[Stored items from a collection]
☆ ☆ ☆
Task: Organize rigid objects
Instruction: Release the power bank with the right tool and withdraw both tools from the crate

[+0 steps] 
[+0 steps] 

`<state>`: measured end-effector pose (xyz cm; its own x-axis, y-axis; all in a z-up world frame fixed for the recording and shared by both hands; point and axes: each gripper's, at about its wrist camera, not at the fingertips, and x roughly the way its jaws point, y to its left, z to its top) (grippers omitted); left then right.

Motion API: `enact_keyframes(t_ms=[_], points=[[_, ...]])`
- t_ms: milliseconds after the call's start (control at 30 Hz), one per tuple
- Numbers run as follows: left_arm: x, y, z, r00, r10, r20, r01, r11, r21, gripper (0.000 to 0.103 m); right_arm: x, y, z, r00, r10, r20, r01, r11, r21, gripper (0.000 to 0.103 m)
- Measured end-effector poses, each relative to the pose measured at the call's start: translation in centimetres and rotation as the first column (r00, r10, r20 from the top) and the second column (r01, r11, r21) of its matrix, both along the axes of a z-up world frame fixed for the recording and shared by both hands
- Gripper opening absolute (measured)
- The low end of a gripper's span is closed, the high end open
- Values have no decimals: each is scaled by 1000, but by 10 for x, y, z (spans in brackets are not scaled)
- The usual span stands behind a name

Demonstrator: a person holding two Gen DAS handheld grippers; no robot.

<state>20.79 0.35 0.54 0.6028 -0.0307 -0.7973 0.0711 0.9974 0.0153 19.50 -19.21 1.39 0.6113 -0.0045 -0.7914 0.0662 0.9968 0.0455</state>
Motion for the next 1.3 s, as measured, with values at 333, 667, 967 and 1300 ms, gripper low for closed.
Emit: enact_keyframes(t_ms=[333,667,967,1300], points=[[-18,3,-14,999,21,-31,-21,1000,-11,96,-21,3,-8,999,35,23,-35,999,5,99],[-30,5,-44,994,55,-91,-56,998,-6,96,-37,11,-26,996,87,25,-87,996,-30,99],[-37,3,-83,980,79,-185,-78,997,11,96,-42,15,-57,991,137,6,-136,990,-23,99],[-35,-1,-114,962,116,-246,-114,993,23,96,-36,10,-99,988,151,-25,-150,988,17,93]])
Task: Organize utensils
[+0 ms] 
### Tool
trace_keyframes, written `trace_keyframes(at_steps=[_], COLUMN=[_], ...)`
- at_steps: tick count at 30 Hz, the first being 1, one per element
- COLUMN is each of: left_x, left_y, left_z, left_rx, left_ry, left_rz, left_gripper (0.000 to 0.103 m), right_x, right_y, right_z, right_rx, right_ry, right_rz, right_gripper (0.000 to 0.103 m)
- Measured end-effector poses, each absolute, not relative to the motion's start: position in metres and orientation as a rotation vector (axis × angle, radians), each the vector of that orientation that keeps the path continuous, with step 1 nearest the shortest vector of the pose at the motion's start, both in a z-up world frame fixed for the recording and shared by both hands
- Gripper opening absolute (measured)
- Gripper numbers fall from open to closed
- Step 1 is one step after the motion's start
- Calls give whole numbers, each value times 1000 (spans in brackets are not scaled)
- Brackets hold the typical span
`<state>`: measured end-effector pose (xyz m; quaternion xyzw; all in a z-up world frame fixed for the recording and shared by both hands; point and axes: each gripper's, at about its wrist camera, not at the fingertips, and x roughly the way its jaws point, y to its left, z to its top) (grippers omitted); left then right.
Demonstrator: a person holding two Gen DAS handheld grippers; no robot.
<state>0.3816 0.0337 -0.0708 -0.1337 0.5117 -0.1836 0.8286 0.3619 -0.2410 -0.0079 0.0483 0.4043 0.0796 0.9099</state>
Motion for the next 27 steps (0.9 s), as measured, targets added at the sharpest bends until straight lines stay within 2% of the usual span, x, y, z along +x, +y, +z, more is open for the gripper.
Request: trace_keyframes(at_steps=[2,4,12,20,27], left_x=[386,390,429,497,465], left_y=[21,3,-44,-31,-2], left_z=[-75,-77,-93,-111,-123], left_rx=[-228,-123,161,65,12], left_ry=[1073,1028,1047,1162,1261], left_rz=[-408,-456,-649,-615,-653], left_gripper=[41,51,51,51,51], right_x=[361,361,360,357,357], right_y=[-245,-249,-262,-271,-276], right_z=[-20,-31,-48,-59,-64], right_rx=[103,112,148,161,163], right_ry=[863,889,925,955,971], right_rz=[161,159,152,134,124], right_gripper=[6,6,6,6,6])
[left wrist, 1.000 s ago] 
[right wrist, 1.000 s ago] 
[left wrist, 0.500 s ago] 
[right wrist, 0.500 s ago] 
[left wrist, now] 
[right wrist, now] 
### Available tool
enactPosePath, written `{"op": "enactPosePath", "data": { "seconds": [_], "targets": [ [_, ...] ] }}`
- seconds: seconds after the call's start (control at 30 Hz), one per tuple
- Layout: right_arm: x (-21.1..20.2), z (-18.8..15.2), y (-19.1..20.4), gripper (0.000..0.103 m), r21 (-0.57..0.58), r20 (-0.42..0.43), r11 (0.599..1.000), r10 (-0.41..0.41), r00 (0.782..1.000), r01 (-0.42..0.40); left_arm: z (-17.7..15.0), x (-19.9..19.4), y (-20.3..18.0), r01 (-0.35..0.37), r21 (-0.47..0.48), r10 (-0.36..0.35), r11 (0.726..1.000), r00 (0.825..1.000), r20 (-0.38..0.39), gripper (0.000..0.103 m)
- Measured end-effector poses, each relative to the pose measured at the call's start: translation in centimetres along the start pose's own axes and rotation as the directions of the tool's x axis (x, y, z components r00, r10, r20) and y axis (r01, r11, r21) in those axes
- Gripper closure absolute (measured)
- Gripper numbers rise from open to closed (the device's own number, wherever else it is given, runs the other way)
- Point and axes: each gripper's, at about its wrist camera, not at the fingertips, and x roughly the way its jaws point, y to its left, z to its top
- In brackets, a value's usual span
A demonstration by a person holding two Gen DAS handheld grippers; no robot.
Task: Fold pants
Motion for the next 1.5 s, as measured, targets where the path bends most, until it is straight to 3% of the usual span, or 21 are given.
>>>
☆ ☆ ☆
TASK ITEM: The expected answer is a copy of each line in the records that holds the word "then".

ANSWER AREA:
`<state>`: measured end-effector pose (xyz cm; its own x-axis, y-axis; all in a z-up world frame fixed for the recording and shared by both hands; point and axes: each gripper's, at about its wrist camera, not at the fingertips, and x roughly the way its jaws point, y to its left, z to its top) (grippers omitted); left then right.
`<state>`: measured end-effector pose (xyz m; quaternion xyzw; all in a z-up world frame fixed for the recording and shared by both hands; point and axes: each gripper's, at about its wrist camera, not at the fingertips, and x roughly the way its jaws point, y to its left, z to its top) (grippers omitted); left then right.

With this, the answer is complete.